Our study demonstrated that study design, long-term follow-up, teratological counseling, and implementation of advanced molecular analysis in complex phenotypes with novel phenotypical features are beneficial for understanding the association of congenital anomalies with isotretinoin exposure. While evaluating congenital anomalies, we detected statistically significant differences between isotretinoin exposure before and during the pregnancy vs control, but we did not detect any statistically significant differences between isotretinoin exposure before the pregnancy and controls. Another finding of the study is that WES might be an efficient way to evaluate complex phenotypes in isotretinoin-exposed babies; however, further research is required.

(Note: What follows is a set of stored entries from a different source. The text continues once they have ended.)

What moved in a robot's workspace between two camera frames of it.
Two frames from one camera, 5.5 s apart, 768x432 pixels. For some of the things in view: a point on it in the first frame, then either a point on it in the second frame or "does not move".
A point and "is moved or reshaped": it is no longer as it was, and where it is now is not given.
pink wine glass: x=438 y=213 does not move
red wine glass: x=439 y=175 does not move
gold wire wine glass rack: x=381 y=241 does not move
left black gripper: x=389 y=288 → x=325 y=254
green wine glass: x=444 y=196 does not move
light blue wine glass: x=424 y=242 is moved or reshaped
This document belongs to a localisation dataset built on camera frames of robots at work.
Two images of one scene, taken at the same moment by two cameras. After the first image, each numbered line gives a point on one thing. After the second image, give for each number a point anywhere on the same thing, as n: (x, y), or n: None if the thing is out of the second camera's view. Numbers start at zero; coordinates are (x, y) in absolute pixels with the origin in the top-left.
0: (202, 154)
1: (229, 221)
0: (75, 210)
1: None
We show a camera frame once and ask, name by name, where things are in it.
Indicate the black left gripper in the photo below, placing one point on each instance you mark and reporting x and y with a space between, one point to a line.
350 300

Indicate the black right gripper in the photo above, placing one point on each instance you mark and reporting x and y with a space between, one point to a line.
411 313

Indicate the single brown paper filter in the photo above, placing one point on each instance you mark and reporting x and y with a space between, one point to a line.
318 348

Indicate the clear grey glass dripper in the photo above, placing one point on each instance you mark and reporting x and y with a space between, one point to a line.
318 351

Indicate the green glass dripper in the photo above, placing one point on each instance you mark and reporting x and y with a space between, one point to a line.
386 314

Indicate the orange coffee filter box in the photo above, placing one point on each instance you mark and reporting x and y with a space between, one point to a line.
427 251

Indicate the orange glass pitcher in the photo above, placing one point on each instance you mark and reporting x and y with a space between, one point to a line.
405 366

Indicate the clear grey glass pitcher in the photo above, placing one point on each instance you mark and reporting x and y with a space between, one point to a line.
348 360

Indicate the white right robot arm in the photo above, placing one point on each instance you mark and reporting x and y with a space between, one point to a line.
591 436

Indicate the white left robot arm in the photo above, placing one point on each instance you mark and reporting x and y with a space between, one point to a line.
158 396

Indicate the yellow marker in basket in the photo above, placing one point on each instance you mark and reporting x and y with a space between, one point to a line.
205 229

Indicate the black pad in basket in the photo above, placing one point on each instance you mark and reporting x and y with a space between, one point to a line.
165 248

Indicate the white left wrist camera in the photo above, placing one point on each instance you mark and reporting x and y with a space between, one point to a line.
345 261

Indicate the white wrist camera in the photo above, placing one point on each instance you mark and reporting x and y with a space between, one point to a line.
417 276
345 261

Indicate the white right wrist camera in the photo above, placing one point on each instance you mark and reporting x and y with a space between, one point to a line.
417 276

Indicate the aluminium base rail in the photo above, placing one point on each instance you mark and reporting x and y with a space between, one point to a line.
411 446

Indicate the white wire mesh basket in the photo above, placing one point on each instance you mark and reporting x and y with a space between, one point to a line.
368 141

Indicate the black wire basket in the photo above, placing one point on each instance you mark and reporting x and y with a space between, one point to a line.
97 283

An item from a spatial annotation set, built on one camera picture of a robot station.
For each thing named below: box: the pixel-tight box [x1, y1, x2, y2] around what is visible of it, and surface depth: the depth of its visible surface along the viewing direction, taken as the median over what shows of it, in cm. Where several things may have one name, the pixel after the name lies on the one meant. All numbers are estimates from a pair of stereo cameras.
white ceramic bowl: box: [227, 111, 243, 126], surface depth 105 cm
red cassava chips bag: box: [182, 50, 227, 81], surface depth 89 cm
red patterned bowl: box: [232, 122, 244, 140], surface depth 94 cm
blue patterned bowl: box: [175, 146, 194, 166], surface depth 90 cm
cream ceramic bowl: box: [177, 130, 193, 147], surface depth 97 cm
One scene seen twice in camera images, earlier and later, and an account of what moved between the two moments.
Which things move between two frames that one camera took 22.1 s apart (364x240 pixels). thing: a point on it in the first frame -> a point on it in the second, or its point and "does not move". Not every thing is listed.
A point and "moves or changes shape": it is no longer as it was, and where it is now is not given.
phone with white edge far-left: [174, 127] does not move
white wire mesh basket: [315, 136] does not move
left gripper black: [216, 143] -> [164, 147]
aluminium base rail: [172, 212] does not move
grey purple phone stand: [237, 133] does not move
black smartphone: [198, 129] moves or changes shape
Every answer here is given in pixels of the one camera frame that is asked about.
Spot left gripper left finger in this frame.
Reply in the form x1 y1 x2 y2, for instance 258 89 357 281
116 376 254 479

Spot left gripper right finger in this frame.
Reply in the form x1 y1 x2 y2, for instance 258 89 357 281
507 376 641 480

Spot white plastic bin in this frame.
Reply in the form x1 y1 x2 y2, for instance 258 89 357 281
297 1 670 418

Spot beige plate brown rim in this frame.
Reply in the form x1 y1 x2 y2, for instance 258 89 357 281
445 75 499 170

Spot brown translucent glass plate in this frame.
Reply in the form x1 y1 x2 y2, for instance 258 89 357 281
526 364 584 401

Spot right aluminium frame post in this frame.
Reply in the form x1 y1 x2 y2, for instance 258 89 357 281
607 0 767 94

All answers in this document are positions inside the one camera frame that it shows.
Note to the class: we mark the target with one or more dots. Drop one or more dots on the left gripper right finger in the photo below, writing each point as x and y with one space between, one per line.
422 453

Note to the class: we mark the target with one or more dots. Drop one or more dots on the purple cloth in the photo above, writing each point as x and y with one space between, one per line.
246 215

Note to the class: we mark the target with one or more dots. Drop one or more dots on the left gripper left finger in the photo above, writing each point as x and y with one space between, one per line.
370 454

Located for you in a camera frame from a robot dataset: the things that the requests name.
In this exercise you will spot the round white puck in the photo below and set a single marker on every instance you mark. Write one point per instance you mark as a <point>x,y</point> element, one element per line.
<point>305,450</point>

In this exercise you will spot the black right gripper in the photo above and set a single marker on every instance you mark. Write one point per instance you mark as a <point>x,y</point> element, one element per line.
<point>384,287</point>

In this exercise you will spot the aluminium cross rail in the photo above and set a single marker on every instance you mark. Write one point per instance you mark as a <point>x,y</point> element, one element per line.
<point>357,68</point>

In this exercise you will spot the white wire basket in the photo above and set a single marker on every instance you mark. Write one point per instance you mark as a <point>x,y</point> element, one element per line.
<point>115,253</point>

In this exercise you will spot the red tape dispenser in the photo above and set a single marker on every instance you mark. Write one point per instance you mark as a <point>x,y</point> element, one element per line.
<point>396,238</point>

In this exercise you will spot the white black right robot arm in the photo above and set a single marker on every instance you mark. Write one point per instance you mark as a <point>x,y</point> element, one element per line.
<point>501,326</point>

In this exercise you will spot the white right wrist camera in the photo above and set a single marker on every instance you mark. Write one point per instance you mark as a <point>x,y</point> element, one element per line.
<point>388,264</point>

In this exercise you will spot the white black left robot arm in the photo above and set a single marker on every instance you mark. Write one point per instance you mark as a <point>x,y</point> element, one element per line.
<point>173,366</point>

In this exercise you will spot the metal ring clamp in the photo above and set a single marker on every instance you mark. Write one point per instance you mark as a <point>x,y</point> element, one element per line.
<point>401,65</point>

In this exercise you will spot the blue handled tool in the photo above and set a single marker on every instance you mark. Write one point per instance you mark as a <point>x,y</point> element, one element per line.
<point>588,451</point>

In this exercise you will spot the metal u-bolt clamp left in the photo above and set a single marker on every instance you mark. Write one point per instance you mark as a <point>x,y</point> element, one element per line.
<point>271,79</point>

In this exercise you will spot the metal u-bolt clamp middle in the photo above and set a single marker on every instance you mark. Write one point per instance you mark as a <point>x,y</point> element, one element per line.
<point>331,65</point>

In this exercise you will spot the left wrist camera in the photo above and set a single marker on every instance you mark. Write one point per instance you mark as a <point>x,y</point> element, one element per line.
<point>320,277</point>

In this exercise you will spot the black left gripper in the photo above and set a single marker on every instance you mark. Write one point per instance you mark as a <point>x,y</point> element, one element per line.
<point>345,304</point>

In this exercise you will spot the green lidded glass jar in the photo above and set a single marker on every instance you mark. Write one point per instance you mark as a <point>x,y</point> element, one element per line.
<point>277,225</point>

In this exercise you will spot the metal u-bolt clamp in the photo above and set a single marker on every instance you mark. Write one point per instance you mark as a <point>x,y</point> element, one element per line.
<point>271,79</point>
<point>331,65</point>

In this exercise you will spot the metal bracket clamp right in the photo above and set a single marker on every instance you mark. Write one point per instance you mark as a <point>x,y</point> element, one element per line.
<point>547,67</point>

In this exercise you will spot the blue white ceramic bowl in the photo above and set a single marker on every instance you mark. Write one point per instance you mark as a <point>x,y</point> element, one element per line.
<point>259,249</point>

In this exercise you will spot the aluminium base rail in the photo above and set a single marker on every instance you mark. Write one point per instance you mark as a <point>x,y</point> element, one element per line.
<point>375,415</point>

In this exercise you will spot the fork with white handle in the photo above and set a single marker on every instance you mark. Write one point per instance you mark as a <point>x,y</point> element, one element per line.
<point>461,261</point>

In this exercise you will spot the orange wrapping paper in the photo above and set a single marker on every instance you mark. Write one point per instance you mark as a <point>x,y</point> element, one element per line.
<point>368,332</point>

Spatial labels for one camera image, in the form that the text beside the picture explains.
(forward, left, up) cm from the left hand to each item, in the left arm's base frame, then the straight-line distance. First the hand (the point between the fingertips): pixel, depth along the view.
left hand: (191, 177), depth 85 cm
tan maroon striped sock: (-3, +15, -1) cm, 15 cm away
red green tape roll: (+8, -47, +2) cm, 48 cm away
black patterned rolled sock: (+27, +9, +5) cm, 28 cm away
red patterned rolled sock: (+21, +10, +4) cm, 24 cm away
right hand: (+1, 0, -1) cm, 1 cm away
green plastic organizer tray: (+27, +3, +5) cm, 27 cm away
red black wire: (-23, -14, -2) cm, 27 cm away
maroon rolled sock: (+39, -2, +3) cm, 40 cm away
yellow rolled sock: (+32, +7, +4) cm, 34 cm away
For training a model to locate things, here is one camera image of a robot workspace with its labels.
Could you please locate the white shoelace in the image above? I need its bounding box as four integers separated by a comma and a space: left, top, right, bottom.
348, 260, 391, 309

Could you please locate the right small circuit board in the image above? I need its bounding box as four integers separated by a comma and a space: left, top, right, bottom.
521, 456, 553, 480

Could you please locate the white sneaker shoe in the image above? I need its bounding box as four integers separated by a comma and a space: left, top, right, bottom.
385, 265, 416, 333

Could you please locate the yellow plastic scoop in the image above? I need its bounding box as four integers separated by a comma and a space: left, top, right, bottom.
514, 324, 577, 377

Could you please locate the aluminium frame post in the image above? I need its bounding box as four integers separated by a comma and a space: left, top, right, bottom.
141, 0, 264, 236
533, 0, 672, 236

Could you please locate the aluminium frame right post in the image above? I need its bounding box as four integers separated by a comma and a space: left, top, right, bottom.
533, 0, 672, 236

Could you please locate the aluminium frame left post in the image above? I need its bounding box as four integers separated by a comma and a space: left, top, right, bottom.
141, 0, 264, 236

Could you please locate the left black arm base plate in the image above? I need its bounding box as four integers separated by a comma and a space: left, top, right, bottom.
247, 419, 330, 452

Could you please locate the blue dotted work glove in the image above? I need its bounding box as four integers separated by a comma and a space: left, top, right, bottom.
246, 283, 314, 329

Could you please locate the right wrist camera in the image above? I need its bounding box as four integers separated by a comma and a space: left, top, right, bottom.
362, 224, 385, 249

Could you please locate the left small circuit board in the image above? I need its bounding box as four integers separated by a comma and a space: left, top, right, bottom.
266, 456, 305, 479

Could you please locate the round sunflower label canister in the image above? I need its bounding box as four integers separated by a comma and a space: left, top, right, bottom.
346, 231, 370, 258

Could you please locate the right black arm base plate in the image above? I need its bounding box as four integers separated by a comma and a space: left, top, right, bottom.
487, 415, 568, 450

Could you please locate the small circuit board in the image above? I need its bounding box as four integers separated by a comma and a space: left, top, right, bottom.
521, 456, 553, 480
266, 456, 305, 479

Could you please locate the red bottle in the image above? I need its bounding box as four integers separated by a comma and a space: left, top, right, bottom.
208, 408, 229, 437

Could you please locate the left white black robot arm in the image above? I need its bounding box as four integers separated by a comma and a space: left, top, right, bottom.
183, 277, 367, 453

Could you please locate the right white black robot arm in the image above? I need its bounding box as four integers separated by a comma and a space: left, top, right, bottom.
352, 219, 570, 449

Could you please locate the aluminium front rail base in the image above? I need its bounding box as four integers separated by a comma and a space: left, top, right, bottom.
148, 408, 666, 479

致畸剂是所有已知先天性畸形原因的 5%。根据 2006 年之前进行的研究,异维 A 酸(一种维 A 酸衍生药物)在妊娠期间暴露时,导致先天性畸形的比例为 21-52%。然而,后来的研究中先天性畸形的比例要低得多。本研究的目的是调查怀孕期间、怀孕前和未接触任何致畸剂的对照组中异维 A 酸暴露导致先天性畸形的发生率。
在这项队列研究中,我们将 2009 年至 2020 年间我院收治的孕妇分为两组:怀孕期间和怀孕前异维 A 酸暴露(n=77)和怀孕前异维 A 酸暴露(n=75)。我们通过简单随机抽样法从非致畸剂暴露的孕妇中选择对照组。产科医生通过超声(USG)(头臀径用于孕早期;双顶径和股骨长用于孕中期)计算所有妊娠的年龄。分娩后,儿科遗传专家检查所有婴儿。对表现出复杂表型的婴儿进行全外显子组测序(WES)。
在怀孕期间和怀孕前、怀孕前异维 A 酸暴露和对照组中,活产(分别为 64.3%、88%、93.3%)、先天性畸形(分别为 28.6%、6.1%、1.4%)、流产(分别为 13%、2.7%、4%)、终止妊娠(分别为 32.5%、9.3%、2.7%)和早产(11.9%、16.7%、2.9%)(分别为 p<0.001、p<0.001、p=0.014、p<0.001)存在统计学差异。我们在五名患者中发现了新的表型特征。
我们的研究表明,研究设计、长期随访、致畸咨询以及对具有新表型特征的复杂表型实施先进的分子分析,有助于了解异维 A 酸暴露与先天性畸形之间的关系。在评估先天性畸形时,我们发现怀孕期间和怀孕前异维 A 酸暴露与对照组之间存在统计学显著差异,但怀孕前异维 A 酸暴露与对照组之间未发现统计学显著差异。该研究的另一个发现是,WES 可能是评估异维 A 酸暴露婴儿复杂表型的有效方法;然而,还需要进一步研究。